Sunday, July 10, 2005

the saga of the smoked

A brief review of the history of this blog: 1) it was started by accident, all I had wanted to do was comment on someone else's blog and I stumbled on a prompt asking me for the title of my blog. 2) it was all downhill from that point on.

I should reassure visitors to this blog that this blogger has not been vacationing in an Actual Nuthouse, just the closest thing: home, where stacks of ECE-related books covered with dust threaten to topple, where an adorable little black puppy chases cats and poops on the floor (always minutes after returning from a walk).

This blogger has been resisting the craving for a cigarette for ten days, and for ten days has not written a poem or a single solitary sentence of her ECE. In the past, frustration has led her back to smoking. Poetry is more important than health, right??? The new answer: NO.

But will this blogger experience the very strange experience she always has predicted when pondering giving up smoking: she will suddenly become so GOOD that not only will there exist a halo over her head that makes it hard to fit through doorways, more than this she will actually levitate, she will be so virtuous that gravity won't be able to hold her to earth.

Yeah, right. I think you can all tell I've become a Saint. Now, just don't go probing around in my thoughts, to see if they're pure, or be the fly on the wall when something makes me mad, so I borrow colorful curses from Arabic because English ones aren't strong enough.

Well, I hardly need to dig deep to uncover numerous flaws. Anyone who knows me well could make a list like the monthly grocery list for a family of five. It's just that smoking was so reassuringly obvious. I could put my best foot forward meeting someone new, speak of my accomplishments and credentials, then, because I couldn't help it, light up a cigarette, and my new acquaintance would take a mental step back: "Oh, how unpleasant, she's a smoker."

I went to my writers' group, Green River Writers, tonight, and when my smoking buddy winked and pointed to the door at break time I accompanied her outside and then broke the news. Smokers are "happy for" their fellow smokers when they quit, at the same time they feel betrayed, a tad resentful, even a little depressed at being left behind in the dingy stinky world of cigarette addiction.
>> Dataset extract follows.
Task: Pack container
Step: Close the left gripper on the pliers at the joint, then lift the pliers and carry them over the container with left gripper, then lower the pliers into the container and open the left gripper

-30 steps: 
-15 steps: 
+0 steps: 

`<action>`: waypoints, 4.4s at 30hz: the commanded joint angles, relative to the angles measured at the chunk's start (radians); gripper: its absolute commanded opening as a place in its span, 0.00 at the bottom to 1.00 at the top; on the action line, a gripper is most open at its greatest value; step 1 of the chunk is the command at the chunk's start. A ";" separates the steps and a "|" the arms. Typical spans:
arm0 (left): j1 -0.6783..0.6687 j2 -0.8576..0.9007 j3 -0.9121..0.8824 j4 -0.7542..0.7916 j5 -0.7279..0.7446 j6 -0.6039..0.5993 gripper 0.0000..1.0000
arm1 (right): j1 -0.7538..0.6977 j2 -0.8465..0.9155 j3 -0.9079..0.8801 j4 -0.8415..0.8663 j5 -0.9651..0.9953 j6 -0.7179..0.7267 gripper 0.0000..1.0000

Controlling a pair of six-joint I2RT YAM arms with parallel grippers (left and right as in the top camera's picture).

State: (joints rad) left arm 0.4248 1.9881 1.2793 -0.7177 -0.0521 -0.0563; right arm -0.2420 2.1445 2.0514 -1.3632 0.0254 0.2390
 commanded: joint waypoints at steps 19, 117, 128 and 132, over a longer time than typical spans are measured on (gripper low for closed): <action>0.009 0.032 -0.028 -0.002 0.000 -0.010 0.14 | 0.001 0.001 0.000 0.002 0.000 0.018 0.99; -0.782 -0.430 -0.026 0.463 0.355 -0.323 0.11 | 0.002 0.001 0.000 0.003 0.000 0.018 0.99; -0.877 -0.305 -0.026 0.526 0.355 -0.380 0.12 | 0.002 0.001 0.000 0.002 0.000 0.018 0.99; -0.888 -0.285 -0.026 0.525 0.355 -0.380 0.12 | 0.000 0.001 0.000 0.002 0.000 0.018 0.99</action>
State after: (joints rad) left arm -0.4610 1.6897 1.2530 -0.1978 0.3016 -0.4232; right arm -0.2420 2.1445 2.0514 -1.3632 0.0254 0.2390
In other news, the little black puppy is quite skilled in the fine art of removing insoles from shoes. He also has rows and rows of tiny razor-sharp teeth. I have shoes with no insoles and rows and rows of tiny red bite-marks.

In theory, I could go back to smoking any minute. Some would-be ex-smokers refuse to say "I've quit." Instead they say "I'm choosing not to smoke right now." What's up with that??? They want to leave their options open. They don't want people to be upset with them should they turn up sucking smoke again. "I'm choosing to smoke now, so what's your problem???"

Just as I didn't plan to create this blog, I didn't plan to stop smoking. I know, this makes it sound like I have little control over the events of my life. If this semester had gone as planned, I'd have no blog, my ECE would be finished down to the last MLA minutiae, and I'd be Puff the Magic Chain-Smoker.

In the past ten days, I've experienced weakness, dizziness, chest and other pain, hot flashes, disorientation, anxiety, anxiety, anxiety. I wasn't going to write about this in my blog, but perhaps an Actual Nuthouse is the place for all this. Anyway metaphorically.

Because really the world is not divided into smokers and non-smokers, but there is a third group: the smoked. I'm not a smoker, I'm not yet a non-smoker, I'm just smoked.

And I'm blogged. And you, my readers, must be about blogged-out by now. Please wish me luck getting my ECE, a battered old Chevy, off the shoulder and back on the highway, as I wish all of you the best in matters pertaining to writing and life.

--- Harriet.

3 Comments:

Blogger Stonethrower said...

I don't dare offer encouragement or discouragement to another soul on the slippery slope. I'm too busy trying to stay somewhere within the path, but I have to say that I find your prose style a delight to read. The fluency with which you detail the events of your life makes fascinating reading. It's so nice to know peope who write so well.

9:02 AM  
Anonymous Anonymous said...

I agree with Stonethrower. Harriet has such a wonderful flair for prose that I think she should get a double major...
(is that TWO ECE's to worry about?!)

Now if I could just stop drinking pots of tea while I'm writing...

Gwen

11:47 AM  
Anonymous Anonymous said...

If it makes you feel any better, Harriet, my ECE also seems like a beat up car I'm trying to push uphill to a gas station. Good luck with the paper and the smoking and the puppy.